Além disso, a Rede é uma das parceiras corporativas do programa Darwin Startups, participando da aceleração e apresentação de diversas startups ao mercado, é associada ACATE – Associação Catarinense de Empresas de Tecnologia, estimulando o relacionamento entre empresas, e uma das mantenedoras do Distrito, hub de inovação.
Para Adriane Rêgo, a convivência com startups e a interação constante com empreendedores, universidades e espaços de aceleração acaba por promover uma nova forma de olhar aos problemas e processos de uma empresa.
“É uma relação de troca constante. Aprendemos muito com o empreendedor, que nos lembra a época em que criamos a empresa. A RTM atua no setor financeiro, um nicho muito rígido em que não é possível errar. Já as startups partem da premissa que você deve errar para melhorar. Isto representa visões quase antagônicas, porém essa diversidade é muito importante para uma mudança de mindset”, ressaltou Rêgo.

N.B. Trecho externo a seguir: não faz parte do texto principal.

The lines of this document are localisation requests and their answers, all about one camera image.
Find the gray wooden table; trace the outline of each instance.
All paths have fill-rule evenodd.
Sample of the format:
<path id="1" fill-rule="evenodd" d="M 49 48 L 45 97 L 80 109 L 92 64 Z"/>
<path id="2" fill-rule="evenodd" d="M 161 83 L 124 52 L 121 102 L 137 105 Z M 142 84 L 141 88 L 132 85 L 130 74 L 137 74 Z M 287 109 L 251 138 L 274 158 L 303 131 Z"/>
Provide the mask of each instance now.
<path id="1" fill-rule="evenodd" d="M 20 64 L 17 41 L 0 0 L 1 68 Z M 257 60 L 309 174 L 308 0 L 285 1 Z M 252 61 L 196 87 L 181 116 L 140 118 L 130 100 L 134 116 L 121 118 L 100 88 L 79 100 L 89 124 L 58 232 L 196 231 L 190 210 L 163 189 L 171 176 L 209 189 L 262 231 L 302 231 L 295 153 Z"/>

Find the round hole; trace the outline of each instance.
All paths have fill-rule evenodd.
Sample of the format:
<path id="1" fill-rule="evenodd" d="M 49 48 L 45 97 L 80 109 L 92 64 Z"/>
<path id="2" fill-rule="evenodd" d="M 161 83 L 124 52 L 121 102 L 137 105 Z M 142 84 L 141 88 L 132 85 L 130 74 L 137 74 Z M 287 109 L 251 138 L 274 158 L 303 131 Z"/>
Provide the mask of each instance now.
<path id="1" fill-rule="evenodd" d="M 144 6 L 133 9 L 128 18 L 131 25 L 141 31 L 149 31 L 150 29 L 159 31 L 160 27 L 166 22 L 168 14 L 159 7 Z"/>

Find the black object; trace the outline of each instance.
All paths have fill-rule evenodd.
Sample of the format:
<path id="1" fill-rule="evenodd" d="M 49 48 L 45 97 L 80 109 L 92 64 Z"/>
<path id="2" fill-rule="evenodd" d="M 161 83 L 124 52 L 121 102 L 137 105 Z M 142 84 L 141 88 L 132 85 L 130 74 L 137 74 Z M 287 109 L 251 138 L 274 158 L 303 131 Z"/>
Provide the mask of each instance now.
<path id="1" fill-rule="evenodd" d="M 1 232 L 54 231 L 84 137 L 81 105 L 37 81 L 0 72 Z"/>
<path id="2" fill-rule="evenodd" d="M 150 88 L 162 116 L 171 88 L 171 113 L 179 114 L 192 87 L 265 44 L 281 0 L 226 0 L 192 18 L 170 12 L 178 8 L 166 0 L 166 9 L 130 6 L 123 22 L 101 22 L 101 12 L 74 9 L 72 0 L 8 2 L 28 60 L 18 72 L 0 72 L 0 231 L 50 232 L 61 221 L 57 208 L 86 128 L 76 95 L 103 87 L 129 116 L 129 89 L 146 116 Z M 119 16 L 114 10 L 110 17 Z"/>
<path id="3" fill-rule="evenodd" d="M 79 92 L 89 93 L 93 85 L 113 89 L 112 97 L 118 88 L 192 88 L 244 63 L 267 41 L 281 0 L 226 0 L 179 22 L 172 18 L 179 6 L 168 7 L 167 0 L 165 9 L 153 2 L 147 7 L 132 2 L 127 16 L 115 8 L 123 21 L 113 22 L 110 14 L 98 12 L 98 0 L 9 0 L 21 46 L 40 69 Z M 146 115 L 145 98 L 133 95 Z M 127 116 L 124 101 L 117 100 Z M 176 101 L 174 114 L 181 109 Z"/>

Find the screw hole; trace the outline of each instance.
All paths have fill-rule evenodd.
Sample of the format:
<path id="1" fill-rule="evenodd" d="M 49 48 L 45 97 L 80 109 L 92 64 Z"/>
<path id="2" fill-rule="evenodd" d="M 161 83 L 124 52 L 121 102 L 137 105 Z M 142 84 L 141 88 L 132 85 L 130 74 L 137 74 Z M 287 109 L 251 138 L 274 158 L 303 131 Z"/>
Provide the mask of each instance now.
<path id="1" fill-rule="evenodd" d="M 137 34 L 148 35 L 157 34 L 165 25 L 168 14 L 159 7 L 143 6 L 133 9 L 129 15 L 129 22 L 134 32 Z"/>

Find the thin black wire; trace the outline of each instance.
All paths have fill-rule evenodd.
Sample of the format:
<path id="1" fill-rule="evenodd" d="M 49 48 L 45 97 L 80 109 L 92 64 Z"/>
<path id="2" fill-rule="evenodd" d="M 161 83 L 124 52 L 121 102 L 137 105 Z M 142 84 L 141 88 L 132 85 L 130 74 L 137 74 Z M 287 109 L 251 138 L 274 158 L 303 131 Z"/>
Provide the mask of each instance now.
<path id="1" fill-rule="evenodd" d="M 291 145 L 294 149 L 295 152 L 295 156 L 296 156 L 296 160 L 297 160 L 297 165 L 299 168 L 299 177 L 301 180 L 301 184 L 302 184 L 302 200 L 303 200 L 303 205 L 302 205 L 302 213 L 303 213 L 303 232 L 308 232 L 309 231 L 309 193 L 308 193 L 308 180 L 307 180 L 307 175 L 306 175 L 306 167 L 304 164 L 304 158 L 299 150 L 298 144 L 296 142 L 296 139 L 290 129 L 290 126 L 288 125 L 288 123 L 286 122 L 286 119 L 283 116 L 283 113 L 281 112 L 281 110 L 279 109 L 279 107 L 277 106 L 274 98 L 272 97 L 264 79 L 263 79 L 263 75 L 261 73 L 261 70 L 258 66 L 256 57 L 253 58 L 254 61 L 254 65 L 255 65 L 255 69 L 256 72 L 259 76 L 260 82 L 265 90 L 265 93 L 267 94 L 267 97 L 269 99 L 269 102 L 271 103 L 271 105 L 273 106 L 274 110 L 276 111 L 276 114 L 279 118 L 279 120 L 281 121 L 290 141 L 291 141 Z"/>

Por meio da inovação aberta, a RTM conseguiu ser um grande agente da transformação, levando informação ao mercado, apresentando startups que possuem sinergia com alguns clientes e investindo em algumas delas, para atender importantes necessidades do setor.
“É bom para todo mundo. É bom para a RTM porque ela está cumprindo seu objetivo de prestar mais serviços à comunidade financeira, bom para as startups porque elas crescem e bom para as instituições financeiras, que têm acesso a um serviço de qualidade”, conclui Rêgo.